L’initiative d’Admical va nous aider à nous retrouver et partager de bonnes pratiques, notamment via le petit-déjeuner prévu pour la rentrée. C’est intéressant d’ailleurs, car nous identifions en ce moment les associations que nous souhaitons soutenir. Ce Tour de France des Mécènes va nous permettre de croiser nos points de vue.

 

 

Maïa de Martrin, déléguée régionale Admical en Midi-Pyrénées, analyse la situation du mécénat dans la région. 

 

Une étude de 2015 réalisée par l'école TBS montrait que 17% des entreprises de Midi-Pyrénées sont mécènes. C'est donc une pratique relativement développée sur le territoire ?

C'est une pratique ancrée dans les gênes car l'Occitanie est une terre d'Ovalie, généreuse et portée par des valeurs de solidarité fortes. Pour autant les entreprises mécènes font du mécénat depuis toujours sans le savoir et gardent des scrupules à le faire savoir!


Selon vous, y  a-t-il des spécificités à la pratique du mécénat liées à votre région ?

Oui, c'est certain. Le mécénat de proximité révèle que les pratiques sont liées plus spécifiquement à la recherche, au secteur de la santé, à l'humanitaire et à l'insertion des jeunes.

 

Pour vous, quelles seraient les pistes de développement les plus pertinentes pour que le mécénat décolle en Midi-Pyrénées ?

Les pistes de développement du mécénat relèvent d'une prise de conscience des dirigeants et patrons de TPE/PME, davantage que du secteur d'activité. Cette prise de conscience naît souvent d'une demande des collaborateurs où d'un besoin de dialoguer en interne sur un projet collectif d'entreprise. C'est la raison pour laquelle les formations et la sensibilisation sont essentielles car elles permettent de démocratiser les bonnes pratiques.

 

Le Tour de France des mécènes est passé à Toulouse. Qu'est-ce que vous retenez de cette étape ? Quelles sont les perspectives pour la suite ? 
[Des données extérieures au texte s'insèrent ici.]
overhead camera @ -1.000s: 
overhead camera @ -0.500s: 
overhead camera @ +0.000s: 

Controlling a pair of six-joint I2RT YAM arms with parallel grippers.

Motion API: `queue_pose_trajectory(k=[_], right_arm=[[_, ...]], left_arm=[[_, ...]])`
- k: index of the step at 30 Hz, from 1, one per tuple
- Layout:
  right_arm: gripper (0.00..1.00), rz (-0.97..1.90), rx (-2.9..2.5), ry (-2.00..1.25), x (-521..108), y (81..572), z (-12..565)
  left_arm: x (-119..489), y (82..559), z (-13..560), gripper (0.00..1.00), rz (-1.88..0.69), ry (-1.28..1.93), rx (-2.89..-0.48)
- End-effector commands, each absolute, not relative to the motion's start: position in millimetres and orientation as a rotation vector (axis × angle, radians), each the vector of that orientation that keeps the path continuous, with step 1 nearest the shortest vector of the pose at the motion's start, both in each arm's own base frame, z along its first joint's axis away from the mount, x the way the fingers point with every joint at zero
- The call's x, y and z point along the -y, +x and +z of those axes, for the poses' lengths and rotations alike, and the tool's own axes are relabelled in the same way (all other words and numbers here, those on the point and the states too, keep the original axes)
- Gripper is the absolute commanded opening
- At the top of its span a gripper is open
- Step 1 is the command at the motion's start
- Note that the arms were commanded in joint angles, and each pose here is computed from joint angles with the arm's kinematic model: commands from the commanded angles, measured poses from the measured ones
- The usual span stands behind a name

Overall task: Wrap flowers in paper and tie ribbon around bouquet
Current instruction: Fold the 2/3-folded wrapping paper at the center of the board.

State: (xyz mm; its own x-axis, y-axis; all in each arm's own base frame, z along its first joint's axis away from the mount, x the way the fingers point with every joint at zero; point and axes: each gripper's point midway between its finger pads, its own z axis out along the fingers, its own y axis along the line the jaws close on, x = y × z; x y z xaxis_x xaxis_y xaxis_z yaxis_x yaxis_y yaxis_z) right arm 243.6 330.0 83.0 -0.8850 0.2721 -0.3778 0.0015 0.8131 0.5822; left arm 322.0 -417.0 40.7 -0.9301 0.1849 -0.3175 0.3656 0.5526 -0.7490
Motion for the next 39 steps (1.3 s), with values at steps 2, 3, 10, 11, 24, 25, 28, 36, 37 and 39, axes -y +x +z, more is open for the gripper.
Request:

En tant que premier du genre, il était temps! Cette étape marque un intérêt croissant des entreprises et des acteurs locaux, conscients de l'impact du mécénat sur l'environnement, mais aussi la culture ou la solidarité. Les perspectives pour la suite concernent bien sûr les dirigeants et leurs collaborateurs qui pourraient avoir envie de s'impliquer sur leur territoire économique local, en concertation avec d'autres acteurs engagés.

 

Propos recueillis par Marion Baudin et Florence Fabre

Un exemple de mécénat réussi en Midi-Pyrénées : Le Airbus Flying Challenge

La fondation Airbus, créée en 2004, s’est associée à United Way Toqueville France dès 2012 pour poursuivre son engagement sociétal et proposer aux élèves de la région Midi-Pyrénées le programme Airbus Flying Challenge.

De la 4ème à la terminale, des étudiants sont suivis tout au long de l’année par plus de 200 collaborateurs et peuvent participer à de nombreux ateliers pour gagner en confiance et mieux choisir leur parcours scolaire.

Né de la volonté du PDG Tom Enders de contribuer au développement de la jeunesse, le programme a bénéficié à  417 collégiens des REP (« Réseaux d’éducation prioritaire »). Un pari réussi pour ce programme qui ne cesse de surprendre par la croissante mobilisation des collaborateurs et par ses impacts au sein de l’entreprise et auprès des étudiants. « Nous avons été surpris par la forte mobilisation des collaborateurs. Certains se sentent mieux au sein de l’entreprise et travaillent mieux en équipe grâce à ce programme », explique Marie-Claire Certiat, Directrice de programmes de la Fondation Airbus.  

Fort de ce succès, il a été étendu à l’Espagne, la Grande-Bretagne, les Etats-Unis et l’Allemagne. Il sera bientôt également déployé en Inde et en Chine.